= Task statement =
Repeat verbatim, and only, the lines of the data below, beginning at the line that contains "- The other" and stopping after the line that contains "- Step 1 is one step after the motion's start".

>>>>>

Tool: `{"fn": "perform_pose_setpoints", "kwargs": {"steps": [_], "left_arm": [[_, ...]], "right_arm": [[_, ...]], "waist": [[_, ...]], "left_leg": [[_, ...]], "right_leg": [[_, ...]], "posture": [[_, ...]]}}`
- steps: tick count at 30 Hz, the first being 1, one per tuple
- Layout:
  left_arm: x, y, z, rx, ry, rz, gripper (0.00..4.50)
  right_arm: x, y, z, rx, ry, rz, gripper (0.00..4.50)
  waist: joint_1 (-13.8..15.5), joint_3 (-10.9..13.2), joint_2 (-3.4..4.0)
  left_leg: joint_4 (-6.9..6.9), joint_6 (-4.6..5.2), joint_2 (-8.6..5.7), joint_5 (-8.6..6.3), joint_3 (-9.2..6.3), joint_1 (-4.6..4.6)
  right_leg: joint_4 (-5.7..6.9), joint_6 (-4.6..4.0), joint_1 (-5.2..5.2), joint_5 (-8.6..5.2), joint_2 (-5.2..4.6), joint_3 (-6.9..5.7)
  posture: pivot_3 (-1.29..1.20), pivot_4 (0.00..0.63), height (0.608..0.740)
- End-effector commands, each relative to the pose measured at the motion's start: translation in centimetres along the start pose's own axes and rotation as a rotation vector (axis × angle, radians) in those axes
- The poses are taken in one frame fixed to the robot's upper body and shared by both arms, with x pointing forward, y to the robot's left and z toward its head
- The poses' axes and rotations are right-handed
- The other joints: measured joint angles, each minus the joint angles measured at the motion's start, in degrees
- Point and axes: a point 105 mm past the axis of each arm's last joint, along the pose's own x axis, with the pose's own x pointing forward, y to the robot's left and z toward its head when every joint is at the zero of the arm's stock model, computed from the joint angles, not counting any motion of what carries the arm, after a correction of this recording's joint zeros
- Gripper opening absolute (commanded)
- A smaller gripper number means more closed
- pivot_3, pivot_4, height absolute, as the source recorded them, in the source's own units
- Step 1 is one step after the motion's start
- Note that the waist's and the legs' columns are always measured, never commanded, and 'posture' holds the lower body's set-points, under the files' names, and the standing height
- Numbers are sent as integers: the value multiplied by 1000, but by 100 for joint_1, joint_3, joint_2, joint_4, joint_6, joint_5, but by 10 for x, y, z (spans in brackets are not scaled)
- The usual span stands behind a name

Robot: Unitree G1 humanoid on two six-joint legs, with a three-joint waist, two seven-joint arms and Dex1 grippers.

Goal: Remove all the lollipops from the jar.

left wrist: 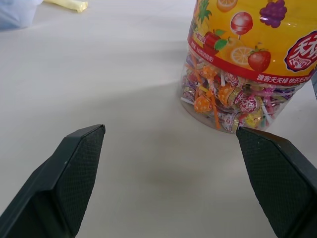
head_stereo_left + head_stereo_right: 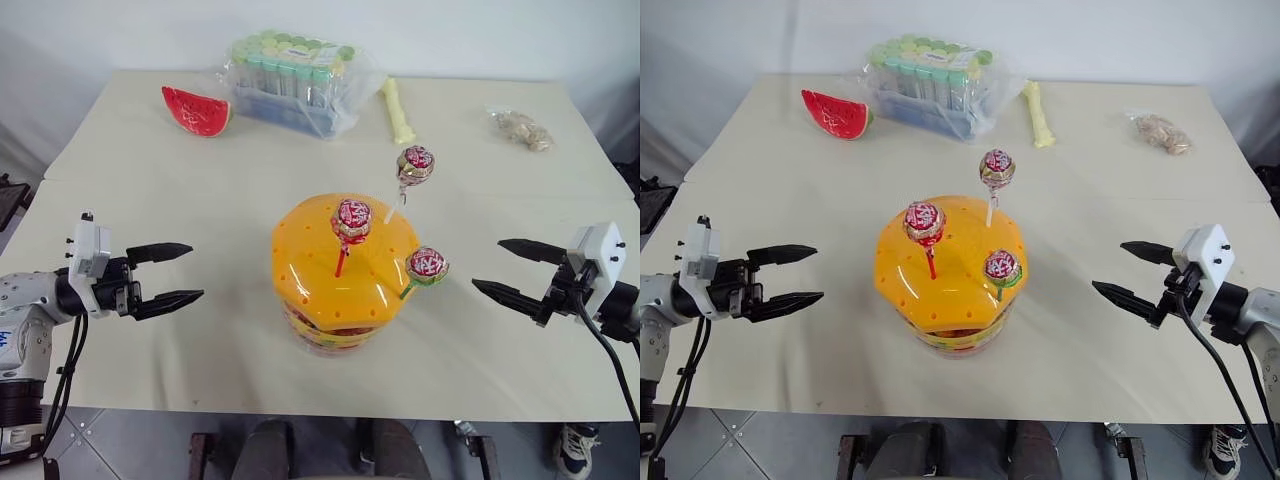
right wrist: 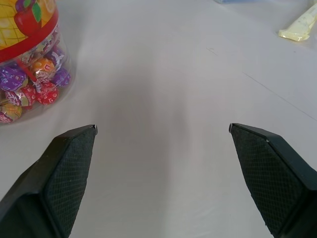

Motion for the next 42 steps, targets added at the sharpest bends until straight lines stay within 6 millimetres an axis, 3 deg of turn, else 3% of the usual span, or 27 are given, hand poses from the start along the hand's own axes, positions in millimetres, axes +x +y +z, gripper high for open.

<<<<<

= Completed task =
- The other joints: measured joint angles, each minus the joint angles measured at the motion's start, in degrees
- Point and axes: a point 105 mm past the axis of each arm's last joint, along the pose's own x axis, with the pose's own x pointing forward, y to the robot's left and z toward its head when every joint is at the zero of the arm's stock model, computed from the joint angles, not counting any motion of what carries the arm, after a correction of this recording's joint zeros
- Gripper opening absolute (commanded)
- A smaller gripper number means more closed
- pivot_3, pivot_4, height absolute, as the source recorded them, in the source's own units
- Step 1 is one step after the motion's start

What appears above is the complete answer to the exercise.